Teens with ADHD Face Higher Risks of Anxiety and Depression

Teens with ADHD Face Higher Risks of Anxiety and Depression

Neuroscience News
Neuroscience NewsMar 12, 2026

Why It Matters

Addressing self‑esteem and parental wellbeing can curb the cascade from ADHD to anxiety and depression, reducing long‑term health costs and improving life outcomes for affected youths.

Key Takeaways

  • 25% ADHD teens have anxiety disorders
  • 40% experience depressive episodes
  • Low self‑esteem mediates ADHD‑depression link
  • Parental mental health influences teen emotional outcomes
  • Girls' peer difficulties increase anxiety risk

Pulse Analysis

The new Edinburgh‑led longitudinal analysis adds a crucial layer to our understanding of adolescent ADHD, confirming that the disorder’s impact extends far beyond attention deficits. By tracking over 5,000 participants from ages 11 to 17, researchers quantified the heightened prevalence of internalising conditions—roughly one in four ADHD teens develop anxiety, while four in ten experience depressive episodes. These figures underscore a public‑health urgency, especially as ADHD affects about 5% of UK youth, positioning mental‑health services to anticipate a sizable comorbidity burden.

Beyond prevalence, the study isolates two modest yet statistically significant pathways: low self‑esteem and parental mental‑health challenges. Adolescents who doubt their abilities are more likely to internalise ADHD‑related frustrations, spiralling into anxiety or low mood.
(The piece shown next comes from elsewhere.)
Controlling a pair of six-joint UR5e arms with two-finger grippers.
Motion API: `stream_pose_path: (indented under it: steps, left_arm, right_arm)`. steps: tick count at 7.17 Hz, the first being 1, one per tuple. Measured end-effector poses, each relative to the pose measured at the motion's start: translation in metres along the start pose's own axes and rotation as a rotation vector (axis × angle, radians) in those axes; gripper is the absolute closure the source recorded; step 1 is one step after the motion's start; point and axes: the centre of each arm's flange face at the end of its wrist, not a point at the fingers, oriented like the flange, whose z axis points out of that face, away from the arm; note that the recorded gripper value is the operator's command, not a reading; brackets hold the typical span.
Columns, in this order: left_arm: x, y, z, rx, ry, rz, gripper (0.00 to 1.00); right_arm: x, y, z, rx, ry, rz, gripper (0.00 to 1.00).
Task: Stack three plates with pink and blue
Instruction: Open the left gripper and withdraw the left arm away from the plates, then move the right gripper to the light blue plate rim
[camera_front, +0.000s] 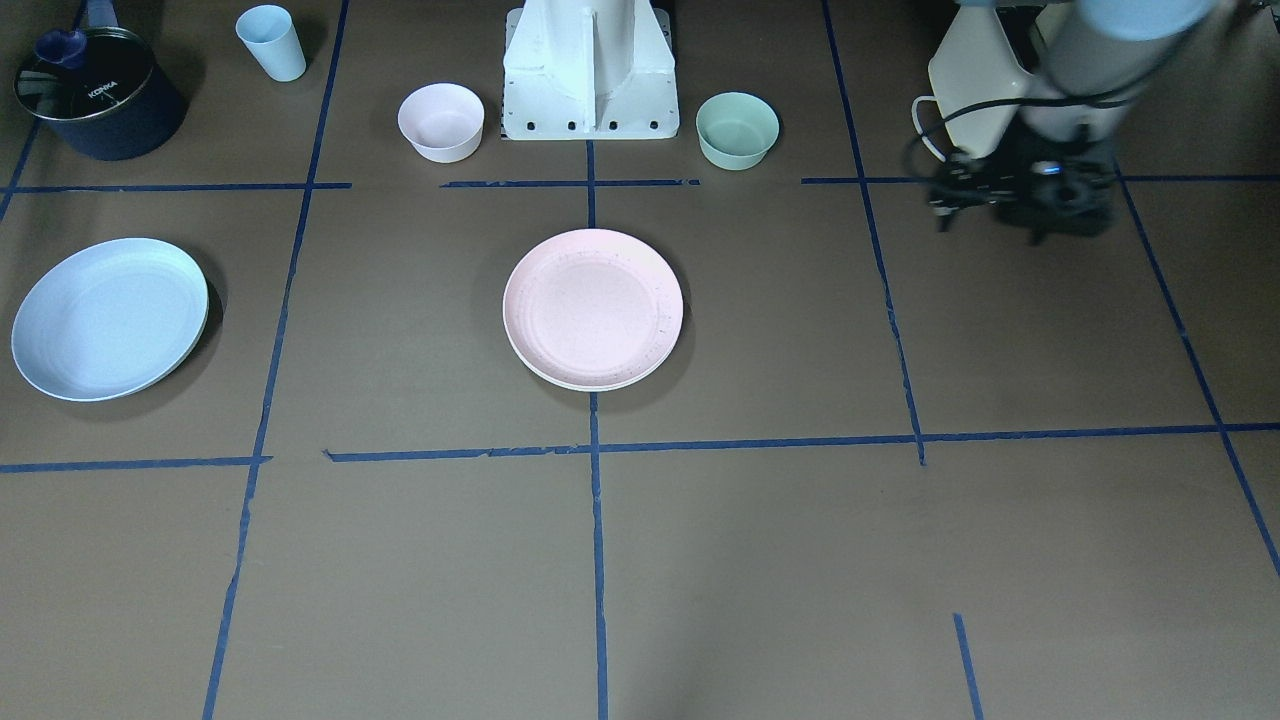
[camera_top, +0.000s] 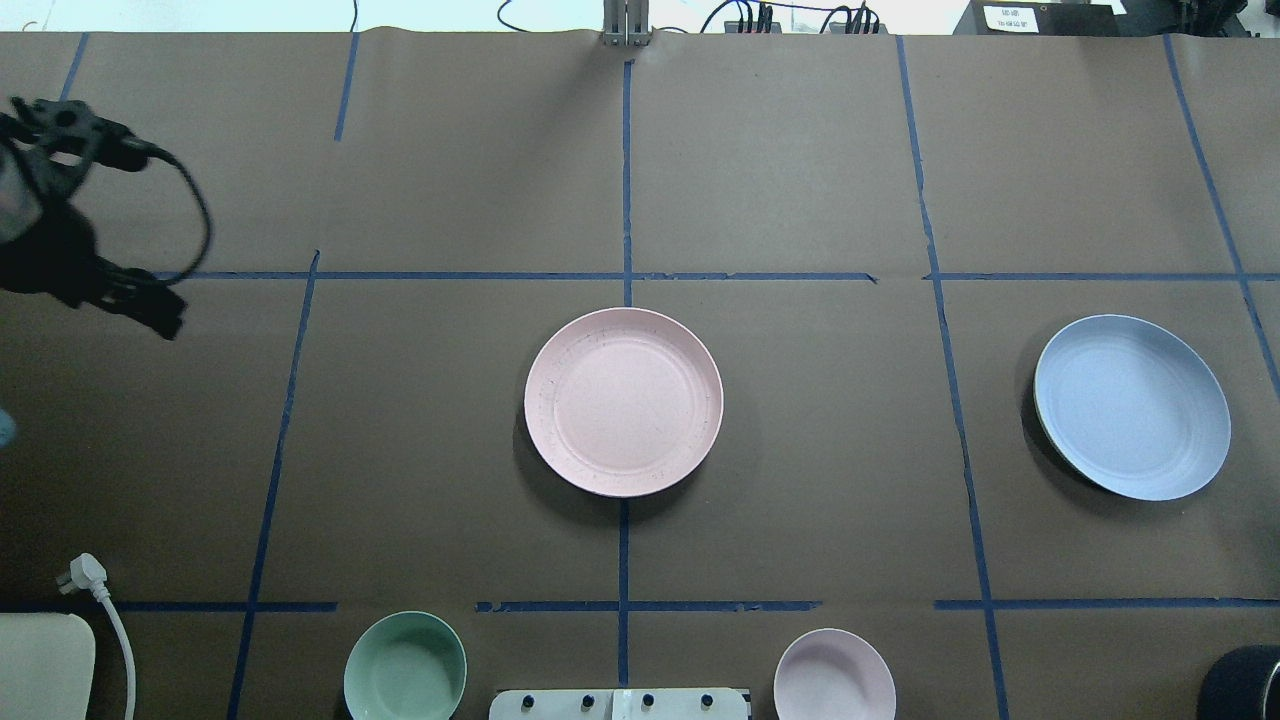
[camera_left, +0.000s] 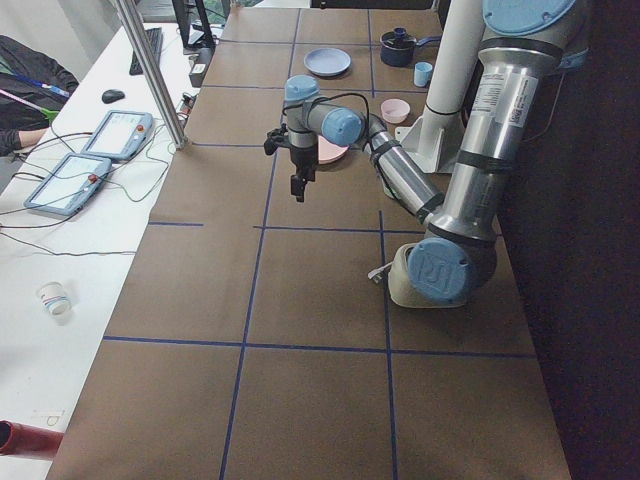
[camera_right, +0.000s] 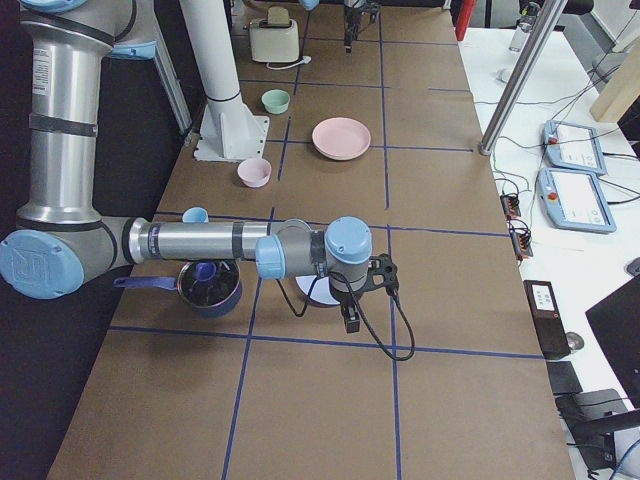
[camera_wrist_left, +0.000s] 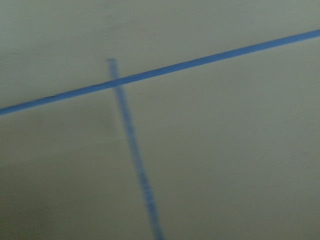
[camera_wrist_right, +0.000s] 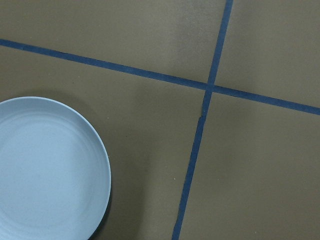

Simultaneously, caregivers struggling with their own mental health inadvertently create environments that exacerbate the teen’s emotional vulnerability. For girls, the research highlights peer difficulties as an additional catalyst, suggesting gender‑specific social‑skill interventions could be pivotal. Clinicians can therefore prioritize confidence‑building programs and family‑focused therapy as core components of ADHD treatment plans.

Policy makers and school systems should interpret these insights as a call to integrate holistic support structures. Funding for parental mental‑health services, school‑based self‑esteem curricula, and targeted peer‑relationship workshops can mitigate the downstream costs of untreated anxiety and depression. Moreover, the study’s methodological rigor—leveraging the Millennium Cohort Study and regularised structural equation modelling—sets a benchmark for future research into neurodevelopmental comorbidities. As the evidence base expands, a coordinated, multi‑layered approach will be essential to ensure that adolescents with ADHD not only manage symptoms but also thrive emotionally.